Daniel Parkins wrote this on the Relevant Magazine web site:
God will always win the wrestling match; if we were smart, then the sooner we submit, the better.
In the upside-down Kingdom, where to be poor is to be rich, to mourn is to be comforted, we see the profound reality of the Gospel in Genesis’ account of a wrestling match. Having come into contact face to face with the Lord of hosts, with the ever patient and faithful One, we see at long last a broken and contrite spirit humbled to the core. We see a man dependent upon God, rather than dependent upon himself. We see in Jacob a picture of a man renewed by the power of God, now remade in His own image, finally surrendered to the will of God for his life. We see in no small measure great faith worked out.
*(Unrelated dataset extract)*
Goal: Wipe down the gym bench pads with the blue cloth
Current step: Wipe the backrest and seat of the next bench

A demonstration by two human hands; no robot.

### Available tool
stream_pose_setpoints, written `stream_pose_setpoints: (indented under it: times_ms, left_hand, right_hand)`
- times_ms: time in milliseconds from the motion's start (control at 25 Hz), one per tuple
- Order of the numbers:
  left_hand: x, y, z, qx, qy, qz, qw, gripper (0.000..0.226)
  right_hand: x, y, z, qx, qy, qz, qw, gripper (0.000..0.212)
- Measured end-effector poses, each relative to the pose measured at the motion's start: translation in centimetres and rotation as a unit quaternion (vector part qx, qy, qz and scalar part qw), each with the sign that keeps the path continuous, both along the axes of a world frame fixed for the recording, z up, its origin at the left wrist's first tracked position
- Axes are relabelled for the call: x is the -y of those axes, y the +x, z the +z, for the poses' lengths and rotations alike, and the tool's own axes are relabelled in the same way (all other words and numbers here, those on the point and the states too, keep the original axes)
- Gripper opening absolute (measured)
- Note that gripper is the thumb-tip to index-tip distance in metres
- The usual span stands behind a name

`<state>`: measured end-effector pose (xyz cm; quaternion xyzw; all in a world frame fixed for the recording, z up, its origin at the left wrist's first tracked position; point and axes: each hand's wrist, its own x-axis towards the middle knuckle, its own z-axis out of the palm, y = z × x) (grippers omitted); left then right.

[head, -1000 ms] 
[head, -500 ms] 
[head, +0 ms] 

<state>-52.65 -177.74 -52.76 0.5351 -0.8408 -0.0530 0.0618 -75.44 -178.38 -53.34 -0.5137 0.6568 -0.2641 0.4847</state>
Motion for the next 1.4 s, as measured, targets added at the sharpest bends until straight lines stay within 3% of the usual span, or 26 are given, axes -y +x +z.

Jacob saw the face of God by letting go of his own security, his old ideas of winning and losing, and by holding on to God for dear life, until God’s blessing became clear. Psalm 17:15 says this: “As for me, I shall behold your face in righteousness; when I awake I shall be satisfied, beholding your likeness.”
May it be said of each of us that we behold God’s face, by letting go of ourselves and our own ideas of security, and instead clinging to God’s promise and God’s blessing until, at last, the dawn comes.